■ Work task ■
From the entries below, reproduce exactly the line containing "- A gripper", the line containing "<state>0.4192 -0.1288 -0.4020", and every line in between, with nothing added.

Items from a data source:
↓↓↓

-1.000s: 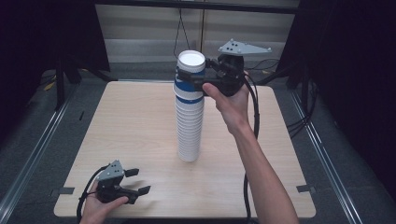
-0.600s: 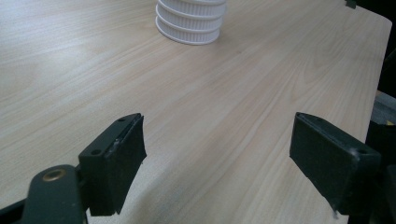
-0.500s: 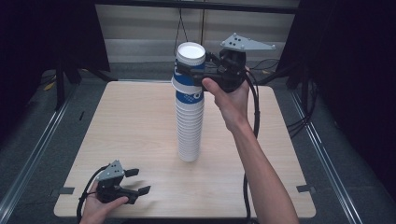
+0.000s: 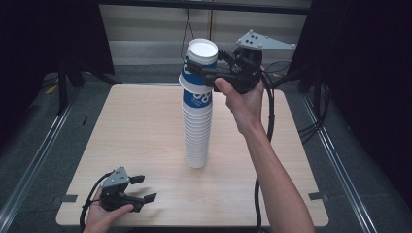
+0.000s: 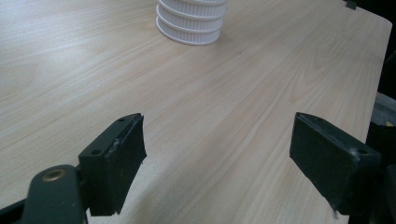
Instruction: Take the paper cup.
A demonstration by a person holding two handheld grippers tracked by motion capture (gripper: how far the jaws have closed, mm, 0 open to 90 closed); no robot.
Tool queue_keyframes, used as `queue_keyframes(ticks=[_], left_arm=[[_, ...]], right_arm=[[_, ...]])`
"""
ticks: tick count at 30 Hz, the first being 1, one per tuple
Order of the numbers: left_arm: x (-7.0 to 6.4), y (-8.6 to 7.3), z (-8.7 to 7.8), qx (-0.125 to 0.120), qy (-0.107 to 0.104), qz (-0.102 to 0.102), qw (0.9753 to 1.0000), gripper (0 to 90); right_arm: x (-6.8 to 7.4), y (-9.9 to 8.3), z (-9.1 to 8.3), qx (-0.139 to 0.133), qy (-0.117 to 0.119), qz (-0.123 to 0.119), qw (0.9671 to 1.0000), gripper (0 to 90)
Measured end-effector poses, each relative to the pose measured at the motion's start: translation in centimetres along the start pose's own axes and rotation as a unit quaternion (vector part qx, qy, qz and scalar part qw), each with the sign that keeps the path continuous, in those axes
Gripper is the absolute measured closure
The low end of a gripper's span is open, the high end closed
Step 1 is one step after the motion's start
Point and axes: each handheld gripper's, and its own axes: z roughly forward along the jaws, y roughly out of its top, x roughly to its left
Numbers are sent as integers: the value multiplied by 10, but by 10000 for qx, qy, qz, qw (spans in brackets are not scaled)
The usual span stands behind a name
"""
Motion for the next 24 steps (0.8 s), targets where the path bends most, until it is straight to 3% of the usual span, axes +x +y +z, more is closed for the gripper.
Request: queue_keyframes(ticks=[13, 24], left_arm=[[-1, 1, 0, -27, -22, 14, 10000, 179], [0, 1, 0, -29, -14, 8, 10000, 180]], right_arm=[[2, 8, -5, -204, -120, 7, 9997, 277], [0, 13, -22, -329, -239, -44, 9992, 278]])
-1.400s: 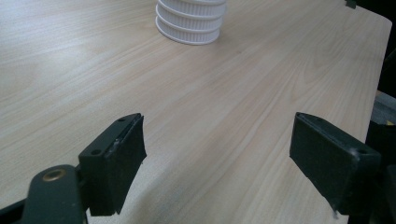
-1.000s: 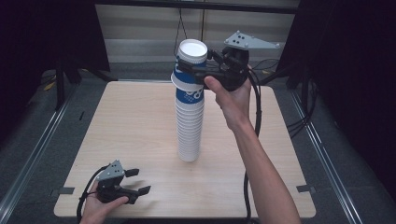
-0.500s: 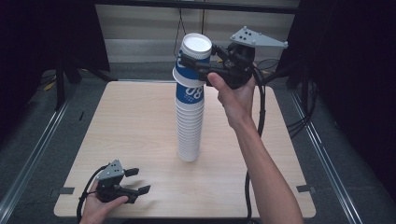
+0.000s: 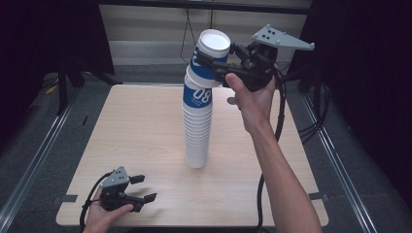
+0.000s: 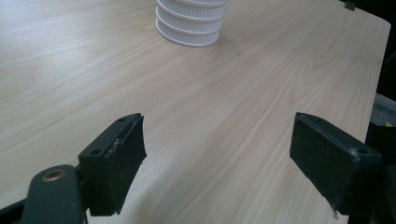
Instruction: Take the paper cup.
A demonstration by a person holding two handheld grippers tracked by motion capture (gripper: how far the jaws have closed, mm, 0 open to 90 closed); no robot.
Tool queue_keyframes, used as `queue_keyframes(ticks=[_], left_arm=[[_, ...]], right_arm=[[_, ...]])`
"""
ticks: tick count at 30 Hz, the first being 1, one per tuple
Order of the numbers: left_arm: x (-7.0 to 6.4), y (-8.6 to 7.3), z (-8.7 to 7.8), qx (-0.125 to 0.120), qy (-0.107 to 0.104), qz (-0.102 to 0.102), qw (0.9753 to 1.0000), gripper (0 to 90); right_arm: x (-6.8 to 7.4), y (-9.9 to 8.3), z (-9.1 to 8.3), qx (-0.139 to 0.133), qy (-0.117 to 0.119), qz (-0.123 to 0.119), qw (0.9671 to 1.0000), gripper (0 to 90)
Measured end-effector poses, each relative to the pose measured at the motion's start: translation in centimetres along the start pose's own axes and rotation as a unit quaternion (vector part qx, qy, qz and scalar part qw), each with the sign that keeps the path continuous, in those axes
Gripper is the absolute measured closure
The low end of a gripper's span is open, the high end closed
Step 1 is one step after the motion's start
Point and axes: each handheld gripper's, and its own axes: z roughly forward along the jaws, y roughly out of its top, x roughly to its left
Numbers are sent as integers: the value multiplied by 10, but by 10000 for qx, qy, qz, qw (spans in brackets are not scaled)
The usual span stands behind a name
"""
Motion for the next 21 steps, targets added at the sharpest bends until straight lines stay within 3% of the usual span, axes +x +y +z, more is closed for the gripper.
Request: queue_keyframes(ticks=[4, 10, 21], left_arm=[[0, 0, 0, -16, 29, 5, 10000, 180], [1, -2, 1, -72, -61, -172, 9998, 179], [0, -1, 2, -169, -30, -62, 9998, 179]], right_arm=[[-5, -1, -8, 0, -78, 25, 10000, 279], [-9, -6, -22, -13, -276, -7, 9996, 280], [-20, -12, -51, -4, -518, 71, 9986, 282]])
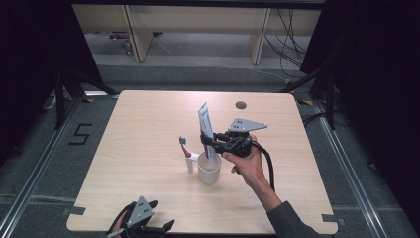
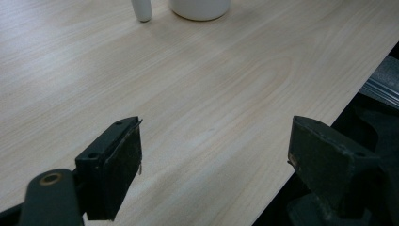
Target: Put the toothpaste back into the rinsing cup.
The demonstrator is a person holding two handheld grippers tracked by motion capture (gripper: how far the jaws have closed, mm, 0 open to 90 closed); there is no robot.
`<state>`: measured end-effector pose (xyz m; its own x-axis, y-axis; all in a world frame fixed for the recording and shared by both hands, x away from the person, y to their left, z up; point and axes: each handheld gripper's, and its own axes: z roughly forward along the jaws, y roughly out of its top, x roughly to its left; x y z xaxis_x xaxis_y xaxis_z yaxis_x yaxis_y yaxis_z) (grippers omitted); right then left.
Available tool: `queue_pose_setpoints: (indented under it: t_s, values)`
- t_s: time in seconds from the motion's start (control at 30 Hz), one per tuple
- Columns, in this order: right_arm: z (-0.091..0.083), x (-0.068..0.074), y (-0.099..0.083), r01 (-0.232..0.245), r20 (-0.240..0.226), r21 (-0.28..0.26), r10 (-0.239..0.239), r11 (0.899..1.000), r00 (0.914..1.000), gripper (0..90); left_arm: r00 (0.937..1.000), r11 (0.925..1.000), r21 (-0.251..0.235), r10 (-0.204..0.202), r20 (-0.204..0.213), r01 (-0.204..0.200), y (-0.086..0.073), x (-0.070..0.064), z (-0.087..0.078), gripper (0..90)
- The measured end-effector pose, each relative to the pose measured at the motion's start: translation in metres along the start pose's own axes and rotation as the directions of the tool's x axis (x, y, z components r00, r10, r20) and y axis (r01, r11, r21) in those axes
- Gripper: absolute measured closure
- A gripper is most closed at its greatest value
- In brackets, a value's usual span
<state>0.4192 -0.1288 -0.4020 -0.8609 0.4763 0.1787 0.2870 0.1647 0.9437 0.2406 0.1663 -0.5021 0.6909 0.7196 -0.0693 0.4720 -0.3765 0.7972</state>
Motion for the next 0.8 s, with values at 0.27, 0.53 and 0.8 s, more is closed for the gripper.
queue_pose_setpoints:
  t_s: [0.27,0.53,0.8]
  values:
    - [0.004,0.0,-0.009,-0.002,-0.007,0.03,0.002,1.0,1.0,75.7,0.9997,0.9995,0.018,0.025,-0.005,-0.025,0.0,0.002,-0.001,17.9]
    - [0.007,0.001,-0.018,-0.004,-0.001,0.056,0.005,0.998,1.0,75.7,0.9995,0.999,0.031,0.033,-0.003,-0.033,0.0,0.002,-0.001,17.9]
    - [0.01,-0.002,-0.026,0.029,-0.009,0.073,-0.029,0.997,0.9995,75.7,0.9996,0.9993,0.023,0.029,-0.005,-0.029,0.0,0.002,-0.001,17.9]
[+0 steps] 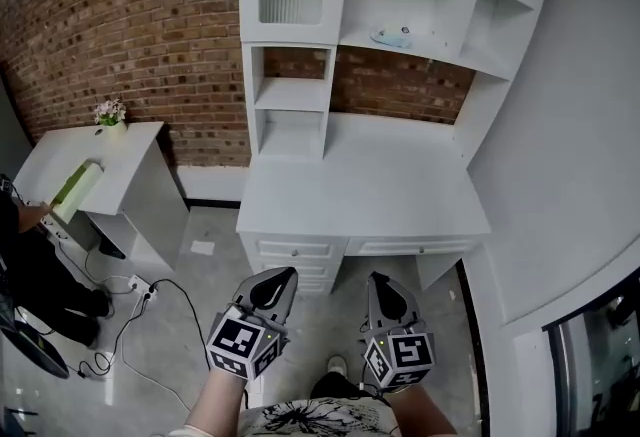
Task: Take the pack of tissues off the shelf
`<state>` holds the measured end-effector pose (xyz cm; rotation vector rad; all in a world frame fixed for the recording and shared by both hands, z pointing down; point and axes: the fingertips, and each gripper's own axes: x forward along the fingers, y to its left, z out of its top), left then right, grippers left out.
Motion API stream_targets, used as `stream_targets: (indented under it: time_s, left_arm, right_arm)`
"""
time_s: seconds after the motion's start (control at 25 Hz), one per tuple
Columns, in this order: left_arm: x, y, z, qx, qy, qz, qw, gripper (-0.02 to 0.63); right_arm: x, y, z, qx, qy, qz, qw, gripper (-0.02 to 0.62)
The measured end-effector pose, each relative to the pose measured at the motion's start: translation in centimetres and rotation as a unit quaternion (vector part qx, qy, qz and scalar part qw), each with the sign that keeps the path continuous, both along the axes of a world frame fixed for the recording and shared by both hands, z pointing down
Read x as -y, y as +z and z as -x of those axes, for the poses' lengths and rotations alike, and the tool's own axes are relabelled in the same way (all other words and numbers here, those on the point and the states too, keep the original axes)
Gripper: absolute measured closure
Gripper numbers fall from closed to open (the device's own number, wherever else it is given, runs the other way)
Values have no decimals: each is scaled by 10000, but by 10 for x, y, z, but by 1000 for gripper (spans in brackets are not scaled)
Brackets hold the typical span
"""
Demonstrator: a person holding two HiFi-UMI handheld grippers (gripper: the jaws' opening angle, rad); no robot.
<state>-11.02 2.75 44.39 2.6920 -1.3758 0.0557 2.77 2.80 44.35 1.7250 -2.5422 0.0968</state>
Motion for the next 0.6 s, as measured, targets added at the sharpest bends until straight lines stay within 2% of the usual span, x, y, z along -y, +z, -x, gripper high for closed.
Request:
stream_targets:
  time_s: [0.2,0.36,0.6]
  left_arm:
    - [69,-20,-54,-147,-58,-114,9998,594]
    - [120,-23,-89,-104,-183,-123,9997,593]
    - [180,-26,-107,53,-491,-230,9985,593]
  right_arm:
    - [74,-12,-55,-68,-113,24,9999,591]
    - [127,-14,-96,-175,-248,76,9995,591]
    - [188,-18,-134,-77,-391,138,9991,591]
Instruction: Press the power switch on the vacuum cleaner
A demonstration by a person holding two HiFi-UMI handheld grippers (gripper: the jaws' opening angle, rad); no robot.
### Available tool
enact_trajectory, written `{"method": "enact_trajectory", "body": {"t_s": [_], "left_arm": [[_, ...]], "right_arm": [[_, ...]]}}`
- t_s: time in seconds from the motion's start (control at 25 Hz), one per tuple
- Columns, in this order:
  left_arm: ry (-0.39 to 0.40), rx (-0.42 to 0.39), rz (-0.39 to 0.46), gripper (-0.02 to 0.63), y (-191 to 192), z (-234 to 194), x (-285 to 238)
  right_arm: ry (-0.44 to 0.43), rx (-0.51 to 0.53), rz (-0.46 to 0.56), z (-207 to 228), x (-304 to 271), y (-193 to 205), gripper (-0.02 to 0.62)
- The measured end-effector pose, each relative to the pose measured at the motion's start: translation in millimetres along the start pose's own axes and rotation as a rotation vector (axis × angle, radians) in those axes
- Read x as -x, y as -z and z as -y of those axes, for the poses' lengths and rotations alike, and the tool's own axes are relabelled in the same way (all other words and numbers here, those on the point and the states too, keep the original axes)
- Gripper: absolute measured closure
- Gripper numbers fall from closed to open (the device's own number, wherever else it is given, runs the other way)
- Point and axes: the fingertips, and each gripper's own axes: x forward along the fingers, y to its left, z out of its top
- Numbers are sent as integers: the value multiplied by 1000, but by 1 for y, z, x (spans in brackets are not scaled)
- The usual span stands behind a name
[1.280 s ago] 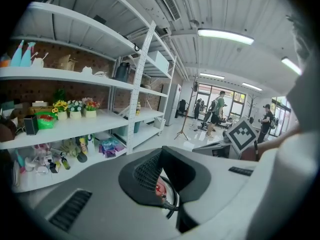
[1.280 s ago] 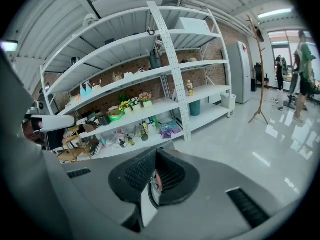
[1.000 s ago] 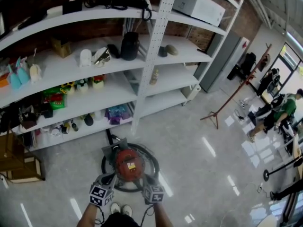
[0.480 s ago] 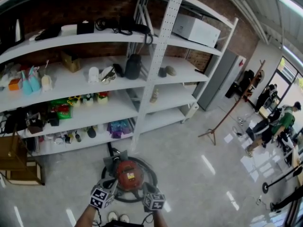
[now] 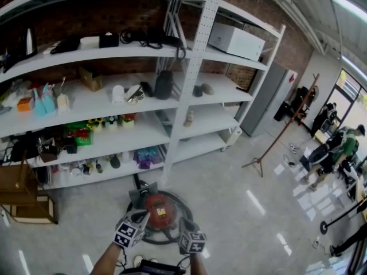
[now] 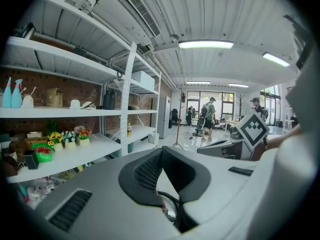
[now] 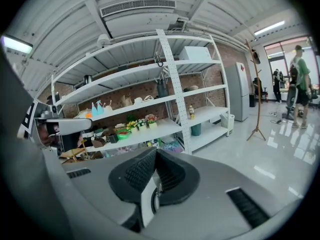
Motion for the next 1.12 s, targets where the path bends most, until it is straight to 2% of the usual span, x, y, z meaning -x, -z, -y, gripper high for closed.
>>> {"method": "enact_trajectory", "body": {"t_s": [0.48,1.12], "left_arm": [[-18,-1,68,600,-28,2,24],[-51,-27,99,600,-50,-11,39]], "right_arm": [[-1,54,57,-9,27,-24,583],[-28,52,152,-26,61,-70,583]]}}
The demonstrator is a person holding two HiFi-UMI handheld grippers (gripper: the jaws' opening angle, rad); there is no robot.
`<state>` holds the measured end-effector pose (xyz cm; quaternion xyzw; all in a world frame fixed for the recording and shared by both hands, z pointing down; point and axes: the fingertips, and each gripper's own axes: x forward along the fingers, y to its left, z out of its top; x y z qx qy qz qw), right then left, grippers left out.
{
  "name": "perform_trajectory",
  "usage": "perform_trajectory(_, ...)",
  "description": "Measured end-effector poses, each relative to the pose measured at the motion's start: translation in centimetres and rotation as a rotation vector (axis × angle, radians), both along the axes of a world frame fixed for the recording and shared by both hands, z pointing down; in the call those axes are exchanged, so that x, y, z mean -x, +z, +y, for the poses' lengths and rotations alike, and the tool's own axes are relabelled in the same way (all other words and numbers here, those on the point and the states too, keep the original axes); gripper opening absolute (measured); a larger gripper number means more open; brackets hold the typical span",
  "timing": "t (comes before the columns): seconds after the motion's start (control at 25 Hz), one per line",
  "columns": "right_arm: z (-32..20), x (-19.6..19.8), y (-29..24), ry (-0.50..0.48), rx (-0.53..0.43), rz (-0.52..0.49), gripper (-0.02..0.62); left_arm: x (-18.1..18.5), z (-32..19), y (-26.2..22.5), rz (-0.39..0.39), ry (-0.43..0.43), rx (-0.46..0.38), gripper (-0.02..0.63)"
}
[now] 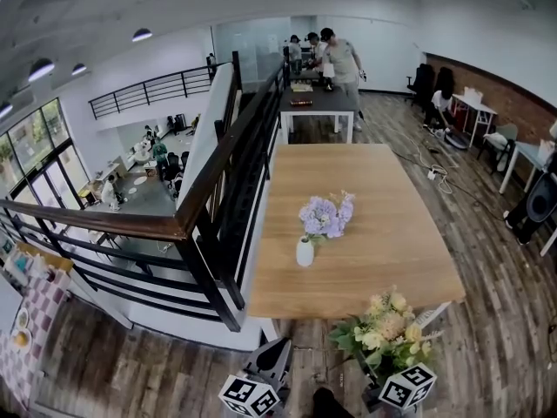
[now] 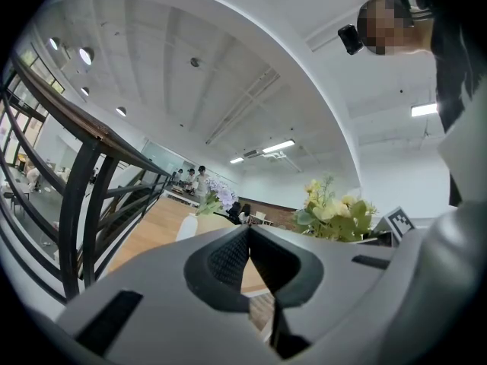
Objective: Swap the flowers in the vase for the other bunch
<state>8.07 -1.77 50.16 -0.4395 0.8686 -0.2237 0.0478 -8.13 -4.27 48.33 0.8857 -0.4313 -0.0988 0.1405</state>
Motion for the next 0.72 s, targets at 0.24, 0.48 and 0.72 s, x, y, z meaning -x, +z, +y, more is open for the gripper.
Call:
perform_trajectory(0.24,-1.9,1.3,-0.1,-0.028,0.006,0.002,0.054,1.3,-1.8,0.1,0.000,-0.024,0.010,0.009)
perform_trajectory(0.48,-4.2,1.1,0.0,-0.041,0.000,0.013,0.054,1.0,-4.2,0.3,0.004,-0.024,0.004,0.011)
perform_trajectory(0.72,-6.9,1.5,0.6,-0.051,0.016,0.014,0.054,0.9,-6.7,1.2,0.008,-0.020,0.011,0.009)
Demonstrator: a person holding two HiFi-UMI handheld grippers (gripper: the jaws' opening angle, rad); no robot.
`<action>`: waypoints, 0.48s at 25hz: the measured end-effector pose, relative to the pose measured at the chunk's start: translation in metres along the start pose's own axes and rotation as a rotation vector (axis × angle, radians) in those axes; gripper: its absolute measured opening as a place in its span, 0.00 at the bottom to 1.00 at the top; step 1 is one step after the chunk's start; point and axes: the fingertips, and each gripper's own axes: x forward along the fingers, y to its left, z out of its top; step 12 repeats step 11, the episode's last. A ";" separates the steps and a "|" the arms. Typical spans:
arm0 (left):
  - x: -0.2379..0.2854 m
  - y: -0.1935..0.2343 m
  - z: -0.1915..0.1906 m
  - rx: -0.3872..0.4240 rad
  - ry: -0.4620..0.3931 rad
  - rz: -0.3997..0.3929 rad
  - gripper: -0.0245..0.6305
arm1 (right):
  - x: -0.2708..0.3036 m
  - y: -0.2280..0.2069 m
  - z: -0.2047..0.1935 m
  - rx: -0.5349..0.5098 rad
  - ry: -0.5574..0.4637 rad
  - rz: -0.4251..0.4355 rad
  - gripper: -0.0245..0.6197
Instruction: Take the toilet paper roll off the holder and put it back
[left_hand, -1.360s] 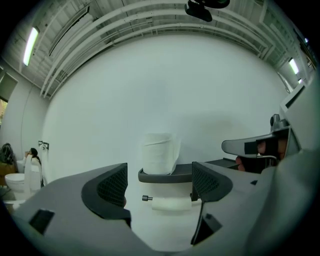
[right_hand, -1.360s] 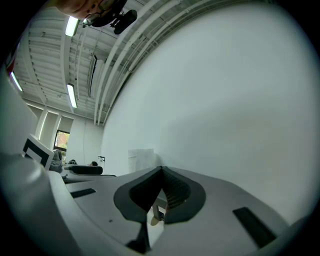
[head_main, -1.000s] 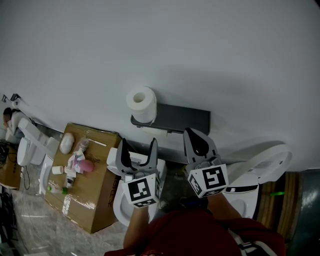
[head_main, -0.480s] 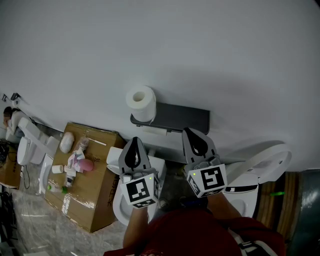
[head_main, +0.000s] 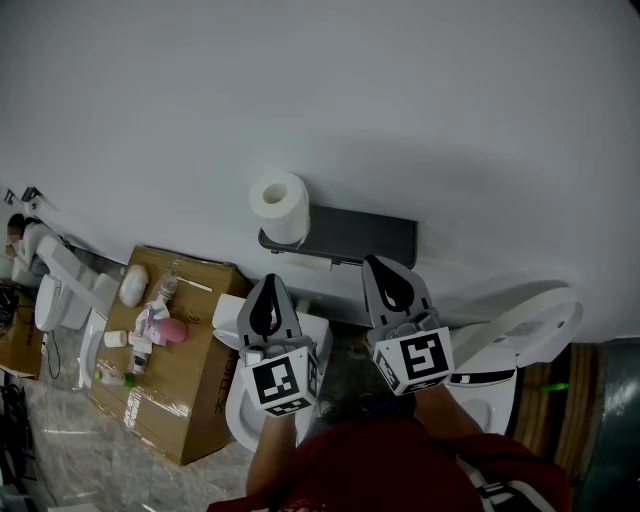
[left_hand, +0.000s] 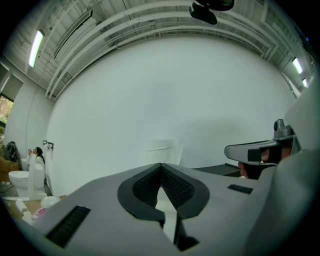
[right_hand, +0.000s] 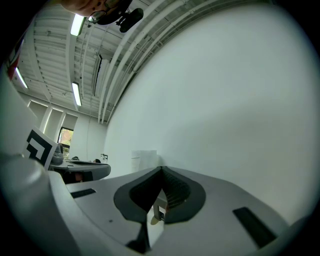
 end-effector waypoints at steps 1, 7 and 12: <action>0.000 0.000 -0.001 0.000 0.002 0.000 0.06 | 0.000 0.000 0.000 0.002 0.000 0.001 0.05; -0.001 -0.001 0.000 0.000 0.005 0.005 0.06 | -0.001 0.000 0.000 0.010 0.002 -0.002 0.05; 0.000 -0.004 0.000 0.000 0.007 0.003 0.06 | 0.000 -0.001 -0.001 -0.002 0.004 0.006 0.05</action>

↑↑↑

■ Answer to this problem ■
- A gripper is most closed at its greatest value
- In brackets, a value's usual span
<state>0.4192 -0.1288 -0.4020 -0.8609 0.4763 0.1787 0.2870 0.1647 0.9437 0.2406 0.1663 -0.5021 0.6909 0.7196 -0.0693 0.4720 -0.3765 0.7972</state>

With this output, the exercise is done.